OK, I am trying not to laugh, I swear.

But the Japanese to call it Cum Cum Disease!

When is discrimination not discrimination?

If you weren't fortunate enough to miss pisshead McCain this weekend talking to Snuffalufagus, I mean Stephanopoulos, then you completely missed his I'm against discrimination except when I'm for it spiel.

MCCAIN: I just want to point out again, I believe that gay
marriage should not be legal, OK, but I don't believe that we should
discriminate against any American, because that's not the nature of
America, OK?
So what do you call it when one part of the population is not allowed to do something another part of the population can do because to allow that section of the population equal access would break some long standing tradition?

Let's see:

When certain people (blacks, women) weren't allowed to vote while white men were- we called that discrimination

When certain people weren't allowed into colleges (blacks, women) while white men were - we called that discrimination

When certain people (blacks, women) can't get a particular job or home or line of credit that they qualify for because they are not white men- we call that discrimination.

So how is it again that when certain people want to marry but aren't allowed to because they aren't what we normally expect to see in a married couple (i/e a man and a woman) it's not discrimination?

Seriously, anytime someone can show me a logical argument for why 2 people can't pledge to be responsible for each other in life because they are of the same sex- I will gladly stop calling it discrimination. But we all know there is never a logical explanation of discrimination, just selfish justifications for perpetuating it (like "I'm trying to run for preznit and I must appeal to the base by being a giant bigot.")

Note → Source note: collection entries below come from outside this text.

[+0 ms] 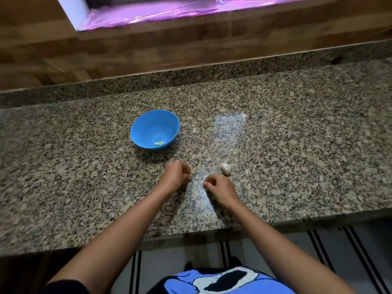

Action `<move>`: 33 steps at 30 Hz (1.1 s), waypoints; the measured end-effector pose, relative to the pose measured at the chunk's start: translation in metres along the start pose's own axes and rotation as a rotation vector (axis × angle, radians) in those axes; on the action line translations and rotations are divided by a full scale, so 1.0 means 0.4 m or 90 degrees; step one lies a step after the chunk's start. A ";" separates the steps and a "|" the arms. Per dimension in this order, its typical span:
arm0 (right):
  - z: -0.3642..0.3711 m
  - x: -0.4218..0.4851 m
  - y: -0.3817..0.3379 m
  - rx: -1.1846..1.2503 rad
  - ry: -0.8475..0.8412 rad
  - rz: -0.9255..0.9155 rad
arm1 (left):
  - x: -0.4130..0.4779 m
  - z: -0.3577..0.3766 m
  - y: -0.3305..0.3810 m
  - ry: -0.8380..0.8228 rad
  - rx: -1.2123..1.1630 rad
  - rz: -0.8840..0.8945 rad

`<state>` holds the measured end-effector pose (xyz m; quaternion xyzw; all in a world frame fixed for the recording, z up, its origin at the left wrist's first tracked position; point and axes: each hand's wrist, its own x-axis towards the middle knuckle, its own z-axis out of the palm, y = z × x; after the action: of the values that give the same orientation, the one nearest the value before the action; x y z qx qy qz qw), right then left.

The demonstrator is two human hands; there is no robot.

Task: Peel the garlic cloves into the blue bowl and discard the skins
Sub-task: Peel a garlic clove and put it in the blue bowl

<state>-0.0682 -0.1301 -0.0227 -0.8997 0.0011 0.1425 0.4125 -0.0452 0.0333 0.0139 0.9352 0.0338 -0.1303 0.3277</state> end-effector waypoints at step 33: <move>-0.073 0.076 -0.102 -0.049 -0.009 -0.303 | -0.004 -0.055 -0.014 -0.103 -0.139 0.146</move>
<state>-0.0268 -0.1212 0.0179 -0.8887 -0.2195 0.0475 0.3997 -0.0426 0.0514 0.0273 0.8783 -0.0859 -0.1623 0.4414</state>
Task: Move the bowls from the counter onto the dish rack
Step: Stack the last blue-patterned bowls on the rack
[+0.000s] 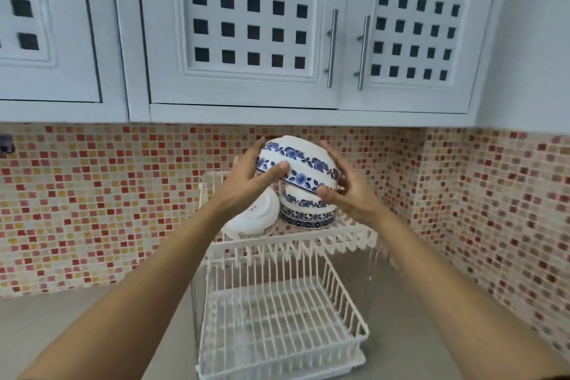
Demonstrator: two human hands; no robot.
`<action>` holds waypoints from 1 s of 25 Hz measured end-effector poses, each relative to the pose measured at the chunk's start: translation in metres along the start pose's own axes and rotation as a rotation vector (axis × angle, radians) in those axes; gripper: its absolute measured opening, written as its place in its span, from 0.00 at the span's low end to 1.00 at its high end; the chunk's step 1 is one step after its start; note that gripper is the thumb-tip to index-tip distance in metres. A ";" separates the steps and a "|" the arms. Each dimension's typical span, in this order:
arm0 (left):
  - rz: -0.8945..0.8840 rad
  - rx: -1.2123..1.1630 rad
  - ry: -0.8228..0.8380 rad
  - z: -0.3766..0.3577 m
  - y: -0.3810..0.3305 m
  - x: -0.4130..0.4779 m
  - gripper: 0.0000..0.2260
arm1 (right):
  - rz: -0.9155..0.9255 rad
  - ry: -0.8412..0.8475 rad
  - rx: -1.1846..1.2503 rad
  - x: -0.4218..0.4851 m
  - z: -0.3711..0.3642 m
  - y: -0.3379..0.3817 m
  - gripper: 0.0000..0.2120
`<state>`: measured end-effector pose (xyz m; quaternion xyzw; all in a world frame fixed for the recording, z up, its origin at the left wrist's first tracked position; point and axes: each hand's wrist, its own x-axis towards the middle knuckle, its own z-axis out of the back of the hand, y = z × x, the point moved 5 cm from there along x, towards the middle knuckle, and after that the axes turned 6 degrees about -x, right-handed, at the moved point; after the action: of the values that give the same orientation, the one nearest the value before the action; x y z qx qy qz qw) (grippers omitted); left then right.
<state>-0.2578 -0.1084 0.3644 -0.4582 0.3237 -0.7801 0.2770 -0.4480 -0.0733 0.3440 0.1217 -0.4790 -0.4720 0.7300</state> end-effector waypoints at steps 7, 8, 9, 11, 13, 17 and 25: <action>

I know there are quite a few of you middling democrats out there who liked McCain in 2000 and maybe even in 2004- but he has shown his not-so-maverick side since 2000 and it ain't' pretty. Unless, of course, you think watching one more person take it up the ass from Georgie Boy while smiling with a mouth full of shit sandwich is a maverick move. Then there's been a whole lot of maverick made lately (uhm Lieberman I am talking to you too).